- **WHAT IS EXPECTED**
Keep the pictures out of the copy and print all the entries below exactly.

━━━━━ DATA PROVIDED

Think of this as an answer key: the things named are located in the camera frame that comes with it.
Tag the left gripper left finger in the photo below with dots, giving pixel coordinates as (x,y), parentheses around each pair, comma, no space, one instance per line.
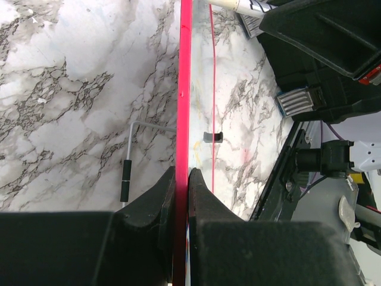
(58,248)

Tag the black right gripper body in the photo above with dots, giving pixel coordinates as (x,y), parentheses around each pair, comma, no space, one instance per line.
(339,97)

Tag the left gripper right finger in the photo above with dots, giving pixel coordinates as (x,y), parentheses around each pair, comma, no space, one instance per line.
(226,250)

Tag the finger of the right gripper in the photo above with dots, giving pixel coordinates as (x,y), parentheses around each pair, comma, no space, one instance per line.
(344,35)

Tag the pink framed whiteboard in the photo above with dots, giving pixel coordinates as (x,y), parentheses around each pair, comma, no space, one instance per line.
(183,119)

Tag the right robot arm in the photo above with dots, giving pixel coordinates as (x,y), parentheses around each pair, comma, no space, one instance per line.
(338,158)

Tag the black plastic toolbox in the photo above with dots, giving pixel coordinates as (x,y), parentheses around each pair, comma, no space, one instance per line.
(290,67)

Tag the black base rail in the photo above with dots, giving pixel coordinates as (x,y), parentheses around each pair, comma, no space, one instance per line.
(279,198)

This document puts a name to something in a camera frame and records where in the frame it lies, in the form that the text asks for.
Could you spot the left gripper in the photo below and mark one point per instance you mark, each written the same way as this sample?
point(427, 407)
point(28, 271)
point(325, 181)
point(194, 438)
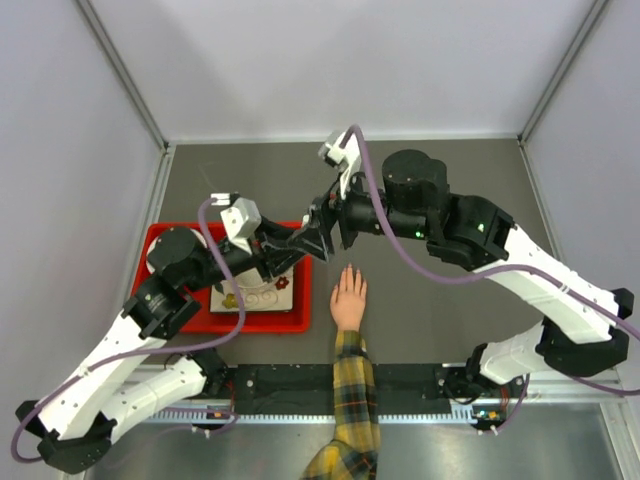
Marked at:
point(271, 248)

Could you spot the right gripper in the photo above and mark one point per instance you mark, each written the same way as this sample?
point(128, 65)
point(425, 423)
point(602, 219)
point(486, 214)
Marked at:
point(322, 216)

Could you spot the yellow plaid sleeve forearm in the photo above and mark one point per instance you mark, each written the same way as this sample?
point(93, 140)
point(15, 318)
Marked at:
point(353, 451)

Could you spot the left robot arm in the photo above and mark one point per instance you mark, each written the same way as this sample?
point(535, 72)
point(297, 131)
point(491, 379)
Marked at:
point(131, 374)

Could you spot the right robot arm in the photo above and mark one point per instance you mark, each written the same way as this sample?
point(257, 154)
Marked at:
point(581, 332)

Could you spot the mannequin hand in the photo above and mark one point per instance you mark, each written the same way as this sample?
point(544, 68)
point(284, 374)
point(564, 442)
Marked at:
point(348, 299)

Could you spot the floral square plate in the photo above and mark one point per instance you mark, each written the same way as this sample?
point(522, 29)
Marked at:
point(276, 295)

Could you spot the red plastic tray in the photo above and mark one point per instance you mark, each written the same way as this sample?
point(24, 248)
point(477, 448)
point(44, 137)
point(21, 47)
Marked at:
point(296, 320)

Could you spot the white bowl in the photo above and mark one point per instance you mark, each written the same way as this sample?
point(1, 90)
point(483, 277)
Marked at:
point(173, 246)

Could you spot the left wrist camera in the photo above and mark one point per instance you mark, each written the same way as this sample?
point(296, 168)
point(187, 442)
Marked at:
point(240, 217)

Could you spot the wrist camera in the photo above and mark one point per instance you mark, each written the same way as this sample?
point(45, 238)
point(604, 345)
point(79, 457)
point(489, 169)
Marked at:
point(240, 217)
point(342, 155)

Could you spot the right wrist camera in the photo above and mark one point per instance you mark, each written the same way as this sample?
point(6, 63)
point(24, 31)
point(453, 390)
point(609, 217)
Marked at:
point(342, 155)

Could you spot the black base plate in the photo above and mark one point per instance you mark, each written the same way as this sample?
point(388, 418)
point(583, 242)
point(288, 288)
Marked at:
point(307, 389)

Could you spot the aluminium frame rail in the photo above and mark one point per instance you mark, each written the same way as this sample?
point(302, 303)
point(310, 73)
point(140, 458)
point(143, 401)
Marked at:
point(542, 388)

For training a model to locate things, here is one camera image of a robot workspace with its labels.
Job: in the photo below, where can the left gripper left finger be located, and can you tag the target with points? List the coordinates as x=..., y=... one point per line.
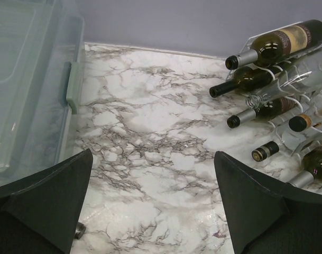
x=39, y=213

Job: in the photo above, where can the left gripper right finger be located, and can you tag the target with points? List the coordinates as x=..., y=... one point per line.
x=265, y=215

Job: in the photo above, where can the clear bottle black cap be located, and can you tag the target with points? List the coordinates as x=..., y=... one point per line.
x=288, y=143

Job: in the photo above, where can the green bottle silver foil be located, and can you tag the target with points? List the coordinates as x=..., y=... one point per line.
x=311, y=169

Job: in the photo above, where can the clear corked liquor bottle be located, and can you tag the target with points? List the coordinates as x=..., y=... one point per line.
x=310, y=117

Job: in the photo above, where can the green bottle with cream label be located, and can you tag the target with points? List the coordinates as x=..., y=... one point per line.
x=267, y=111

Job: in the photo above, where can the tall clear glass bottle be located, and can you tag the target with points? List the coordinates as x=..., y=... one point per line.
x=301, y=77

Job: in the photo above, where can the wine bottle on rack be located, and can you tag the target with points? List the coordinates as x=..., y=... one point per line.
x=278, y=45

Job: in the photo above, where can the clear plastic storage bin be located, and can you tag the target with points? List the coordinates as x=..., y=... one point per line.
x=42, y=58

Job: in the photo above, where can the white wire wine rack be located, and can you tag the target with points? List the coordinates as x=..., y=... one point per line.
x=285, y=117

━━━━━━━━━━

- **OUTPUT OF THE TASK**
Think of this as an answer key: the things named are located in the camera frame that comes with it.
Tag the left gripper left finger in the photo below with dots, giving pixel coordinates as (x,y), parentheses around each pair, comma, no space, one instance per line.
(58,248)

Tag the black right gripper body in the photo above with dots, giving pixel coordinates as (x,y), parentheses around each pair, comma, no space, one instance per line.
(339,97)

Tag the left gripper right finger in the photo above with dots, giving pixel coordinates as (x,y), parentheses around each pair, comma, no space, one instance per line.
(226,250)

Tag the finger of the right gripper in the photo above with dots, giving pixel coordinates as (x,y), parentheses around each pair, comma, no space, one instance per line.
(344,35)

Tag the pink framed whiteboard in the photo above with dots, giving pixel coordinates as (x,y), parentheses around each pair, comma, no space, one instance per line.
(183,119)

Tag the right robot arm in the photo above with dots, giving pixel coordinates as (x,y), parentheses around each pair, comma, no space, one instance per line.
(338,158)

Tag the black plastic toolbox in the photo above with dots, giving pixel coordinates as (x,y), parentheses around each pair, comma, no space, one instance per line.
(290,67)

Tag the black base rail in the photo above with dots, giving pixel coordinates as (x,y), parentheses around each pair, comma, no space, one instance per line.
(279,198)

This document puts a name to something in a camera frame and records where in the frame it lies, in the form that the text asks for.
Could you spot the left gripper in the photo below and mark one point per instance you mark, each written the same way as this sample?
point(427, 407)
point(28, 271)
point(325, 181)
point(194, 438)
Marked at:
point(271, 248)

Could you spot the right gripper in the photo above and mark one point per instance you mark, each written the same way as this sample?
point(128, 65)
point(425, 423)
point(602, 219)
point(486, 214)
Marked at:
point(322, 216)

Could you spot the yellow plaid sleeve forearm in the photo above and mark one point per instance you mark, each written the same way as this sample?
point(93, 140)
point(15, 318)
Marked at:
point(353, 451)

Could you spot the left robot arm in the photo above and mark one point per instance you mark, each written the same way as this sample?
point(535, 72)
point(297, 131)
point(491, 379)
Marked at:
point(131, 374)

Could you spot the right robot arm in the photo above and mark one point per instance you mark, each written the same way as this sample?
point(257, 154)
Marked at:
point(581, 332)

Could you spot the mannequin hand in the photo above and mark one point per instance you mark, each written the same way as this sample?
point(544, 68)
point(284, 374)
point(564, 442)
Marked at:
point(348, 299)

Could you spot the floral square plate in the photo above and mark one point per instance you mark, each written the same way as this sample?
point(522, 29)
Marked at:
point(276, 295)

Could you spot the red plastic tray in the photo above and mark one point per instance you mark, each written the same way as this sample?
point(24, 248)
point(477, 448)
point(44, 137)
point(21, 47)
Marked at:
point(296, 320)

Could you spot the white bowl in the photo above and mark one point per instance you mark, each written the same way as this sample?
point(1, 90)
point(483, 277)
Marked at:
point(173, 246)

Could you spot the left wrist camera in the photo above and mark one point per instance you mark, each written the same way as this sample?
point(296, 168)
point(187, 442)
Marked at:
point(240, 217)

Could you spot the wrist camera in the photo above and mark one point per instance you mark, each written the same way as this sample?
point(45, 238)
point(604, 345)
point(79, 457)
point(489, 169)
Marked at:
point(240, 217)
point(342, 155)

Could you spot the right wrist camera in the photo above and mark one point per instance you mark, each written the same way as this sample?
point(6, 63)
point(24, 31)
point(453, 390)
point(609, 217)
Marked at:
point(342, 155)

Could you spot the black base plate in the photo above and mark one point per instance you mark, each written the same way as this sample?
point(388, 418)
point(583, 242)
point(288, 288)
Marked at:
point(307, 389)

Could you spot the aluminium frame rail in the photo above and mark one point per instance you mark, each written the same way as this sample?
point(302, 303)
point(310, 73)
point(140, 458)
point(143, 401)
Marked at:
point(542, 388)

For training a model to locate things, here is one camera image of a robot workspace with its labels.
Job: in the photo below, where can the left gripper left finger be located, and can you tag the target with points? List the coordinates as x=..., y=... one point per line.
x=39, y=213

Job: in the photo above, where can the left gripper right finger be located, and can you tag the target with points? List the coordinates as x=..., y=... one point per line.
x=265, y=215

Job: in the photo above, where can the clear bottle black cap be located, and can you tag the target with points? List the coordinates as x=..., y=... one point per line.
x=288, y=143

Job: in the photo above, where can the green bottle silver foil be located, and can you tag the target with points? List the coordinates as x=..., y=... one point per line.
x=311, y=169

Job: in the photo above, where can the clear corked liquor bottle be located, and can you tag the target with points? List the coordinates as x=..., y=... one point per line.
x=310, y=117

Job: in the photo above, where can the green bottle with cream label be located, and can you tag the target with points? List the coordinates as x=..., y=... one point per line.
x=267, y=111

Job: in the photo above, where can the tall clear glass bottle be located, and can you tag the target with points? List the coordinates as x=..., y=... one point per line.
x=301, y=77

Job: in the photo above, where can the wine bottle on rack be located, and can you tag the target with points? List the coordinates as x=..., y=... one point per line.
x=278, y=45

Job: in the photo above, where can the clear plastic storage bin be located, and can you tag the target with points? List the coordinates as x=..., y=... one point per line.
x=42, y=58

Job: in the photo above, where can the white wire wine rack be located, and can you tag the target with points? List the coordinates as x=..., y=... one point per line.
x=285, y=117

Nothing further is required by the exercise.